### Requirement
Report each line of the entries below that includes "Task".

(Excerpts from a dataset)
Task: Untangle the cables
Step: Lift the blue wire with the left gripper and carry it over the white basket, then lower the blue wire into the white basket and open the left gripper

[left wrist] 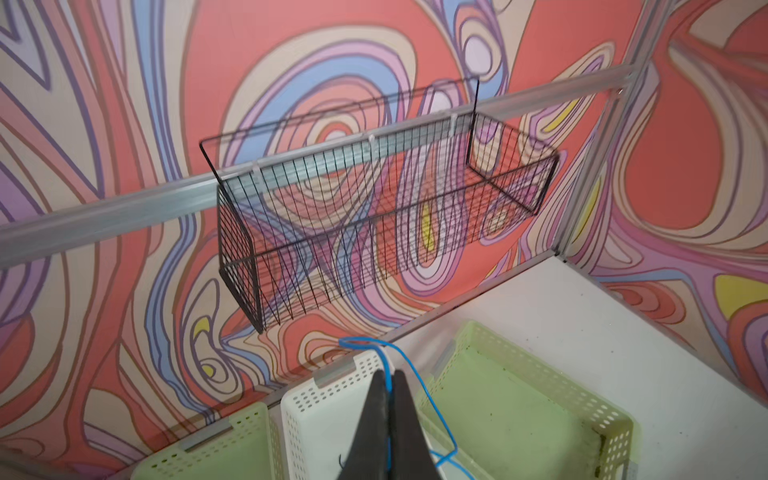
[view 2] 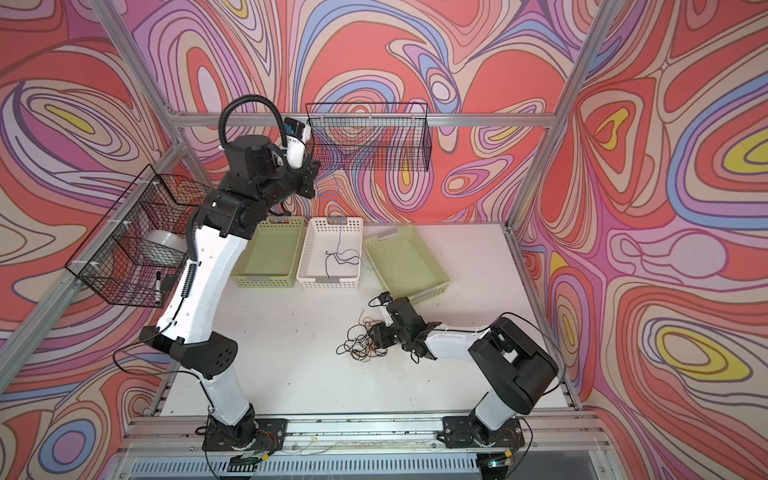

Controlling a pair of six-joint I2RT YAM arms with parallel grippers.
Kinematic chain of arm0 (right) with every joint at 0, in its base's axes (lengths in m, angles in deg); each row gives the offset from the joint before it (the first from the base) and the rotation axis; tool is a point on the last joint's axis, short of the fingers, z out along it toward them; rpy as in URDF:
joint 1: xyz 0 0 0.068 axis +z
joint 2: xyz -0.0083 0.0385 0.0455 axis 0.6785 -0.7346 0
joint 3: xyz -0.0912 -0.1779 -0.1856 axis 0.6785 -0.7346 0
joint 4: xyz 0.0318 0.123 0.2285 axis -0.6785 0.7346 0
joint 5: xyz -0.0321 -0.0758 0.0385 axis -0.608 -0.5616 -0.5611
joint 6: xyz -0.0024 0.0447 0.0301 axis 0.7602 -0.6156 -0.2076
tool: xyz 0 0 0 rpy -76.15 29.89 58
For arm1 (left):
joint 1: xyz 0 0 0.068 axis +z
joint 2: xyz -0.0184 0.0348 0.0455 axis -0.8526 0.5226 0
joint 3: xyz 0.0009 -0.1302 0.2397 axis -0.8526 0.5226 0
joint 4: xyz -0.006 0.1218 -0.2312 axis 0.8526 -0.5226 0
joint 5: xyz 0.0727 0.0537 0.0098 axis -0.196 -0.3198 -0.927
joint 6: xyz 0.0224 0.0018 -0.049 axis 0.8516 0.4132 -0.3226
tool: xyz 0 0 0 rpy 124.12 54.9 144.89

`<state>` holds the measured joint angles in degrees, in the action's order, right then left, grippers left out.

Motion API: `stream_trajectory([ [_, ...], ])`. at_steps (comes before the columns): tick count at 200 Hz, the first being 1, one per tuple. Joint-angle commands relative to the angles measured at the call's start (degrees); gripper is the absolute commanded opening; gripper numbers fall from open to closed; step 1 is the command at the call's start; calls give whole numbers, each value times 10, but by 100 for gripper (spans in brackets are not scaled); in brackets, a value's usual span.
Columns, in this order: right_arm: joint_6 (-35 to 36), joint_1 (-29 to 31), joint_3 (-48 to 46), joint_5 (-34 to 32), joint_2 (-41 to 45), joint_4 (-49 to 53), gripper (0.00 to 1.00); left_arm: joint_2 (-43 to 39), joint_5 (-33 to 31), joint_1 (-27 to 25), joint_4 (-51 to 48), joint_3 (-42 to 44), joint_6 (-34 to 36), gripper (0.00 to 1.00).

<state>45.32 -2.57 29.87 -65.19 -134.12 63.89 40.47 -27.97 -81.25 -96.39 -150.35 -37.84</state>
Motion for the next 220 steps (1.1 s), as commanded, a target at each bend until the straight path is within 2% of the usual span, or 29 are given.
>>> stream_trajectory([
  [1,7,-1,-1,-8,41,37,60,16,-6,20,38,40,0,0],
  [40,7,-1,-8,-33,89,66,60,17,3,25,70,74,-20,0],
  [79,8,-1,-5,-42,91,77,60,31,5,28,43,-2,-20,0],
  [108,10,-1,6,-40,84,77,60,38,1,36,34,-2,-17,0],
  [169,22,-1,25,-52,107,110,59,72,16,45,79,128,-50,0],
  [202,16,-1,26,-70,140,137,57,92,18,49,144,231,-62,0],
  [220,15,-1,37,-75,151,153,54,127,26,52,129,237,-74,0],
])
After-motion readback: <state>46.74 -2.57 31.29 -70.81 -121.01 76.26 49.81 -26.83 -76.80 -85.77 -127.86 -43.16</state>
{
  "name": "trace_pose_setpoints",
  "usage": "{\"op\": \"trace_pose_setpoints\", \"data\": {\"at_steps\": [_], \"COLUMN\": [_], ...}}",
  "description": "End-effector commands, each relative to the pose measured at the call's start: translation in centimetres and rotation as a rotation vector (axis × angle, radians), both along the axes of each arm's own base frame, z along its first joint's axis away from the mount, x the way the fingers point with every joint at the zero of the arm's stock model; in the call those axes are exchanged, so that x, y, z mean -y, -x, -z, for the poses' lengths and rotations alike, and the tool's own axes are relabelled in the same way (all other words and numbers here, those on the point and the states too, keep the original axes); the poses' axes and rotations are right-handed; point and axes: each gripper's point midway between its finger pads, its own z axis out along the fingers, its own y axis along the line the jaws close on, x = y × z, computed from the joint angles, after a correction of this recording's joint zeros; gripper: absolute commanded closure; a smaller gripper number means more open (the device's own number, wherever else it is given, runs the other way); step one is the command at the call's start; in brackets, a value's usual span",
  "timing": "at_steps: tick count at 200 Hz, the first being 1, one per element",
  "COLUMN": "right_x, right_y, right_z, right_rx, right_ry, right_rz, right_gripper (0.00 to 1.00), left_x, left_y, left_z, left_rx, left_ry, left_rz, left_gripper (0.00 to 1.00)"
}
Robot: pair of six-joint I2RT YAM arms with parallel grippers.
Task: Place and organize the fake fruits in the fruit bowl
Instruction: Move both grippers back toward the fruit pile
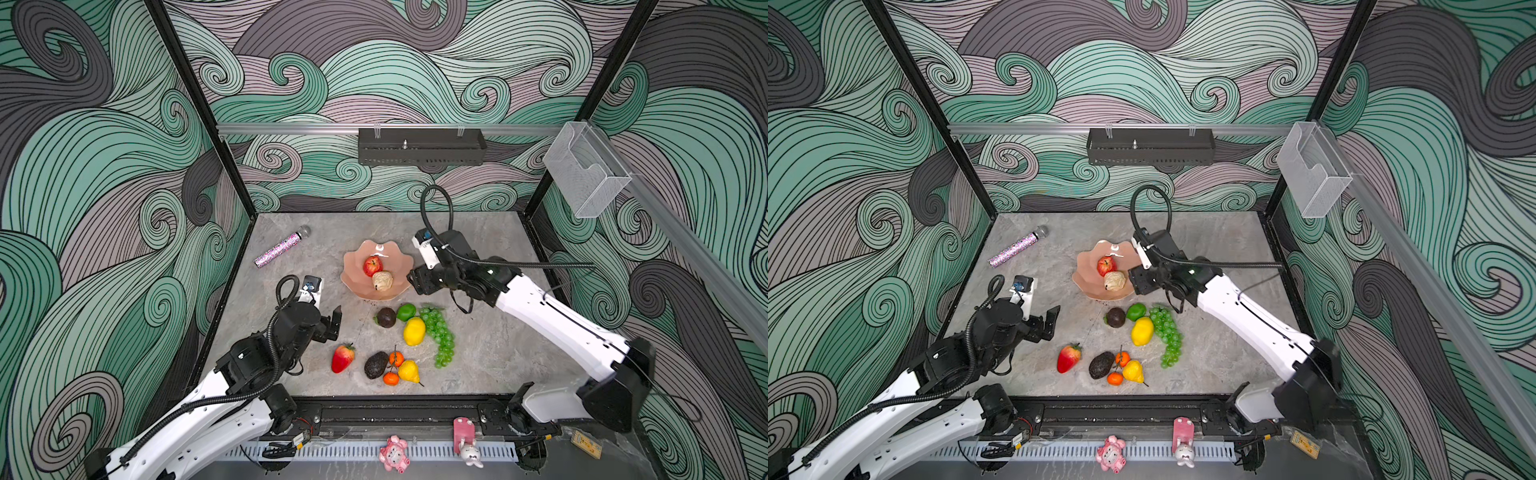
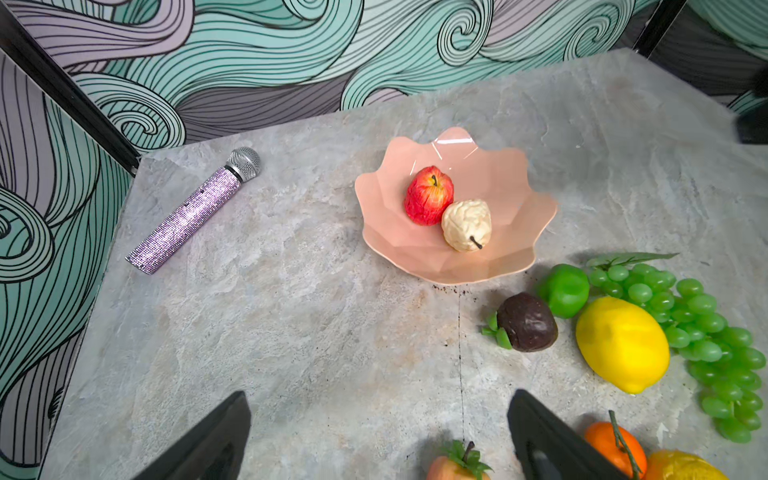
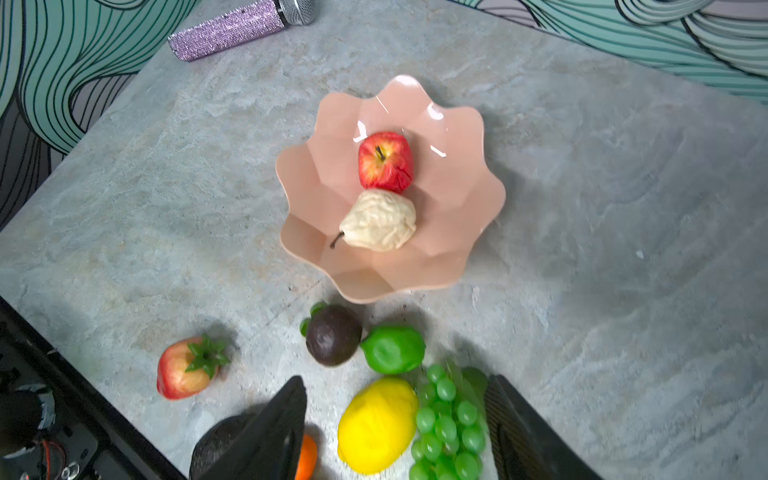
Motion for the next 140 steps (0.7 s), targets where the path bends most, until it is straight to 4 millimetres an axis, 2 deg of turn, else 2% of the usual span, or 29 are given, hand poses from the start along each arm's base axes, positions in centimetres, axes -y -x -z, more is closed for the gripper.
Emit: {"op": "trace_pose_setpoints", "data": {"at_steps": [1, 42, 53, 80, 107, 118, 140], "right_x": [2.0, 5.2, 5.7, 6.5, 6.4, 6.5, 6.3], "right_y": [1.4, 5.1, 6.0, 7.4, 8.0, 8.2, 7.7], "right_z": [1.0, 5.9, 7.3, 9.5, 10.4, 10.7, 9.9], "right_rx": [0.010, -0.070, -0.097, -0.141, -0.163, -0.168, -0.138], "right_ry": [-0.066, -0.148, -0.164, -0.223, -0.293, -0.294, -0.323], "right_rz": [0.088, 0.191, 0.209, 0.249, 0.267, 0.271, 0.266], "right_gripper": [0.29, 0.29, 0.29, 0.28, 0.28, 0.28, 0.25], "left_x": [0.9, 4.7, 5.0, 4.7, 4.1, 4.2, 4.2], "left_y": [0.2, 1.5, 2.4, 4.9, 7.4, 7.5, 7.4], "left_z": [0.9, 6.2, 7.6, 9.5, 11.9, 12.0, 12.3], "left_rx": [-0.107, -0.425, -0.519, -0.741, -0.897, -0.892, -0.896], "left_ry": [0.019, 0.000, -0.020, -0.045, -0.076, -0.086, -0.073], "left_rz": [-0.004, 0.073, 0.073, 0.010, -0.047, -0.054, -0.078], "left_gripper": [0.01, 0.01, 0.01, 0.01, 0.01, 0.01, 0.01]}}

### Finished exercise
Task: Untangle the cables
Task: Place and organize the fake fruits in the fruit bowl

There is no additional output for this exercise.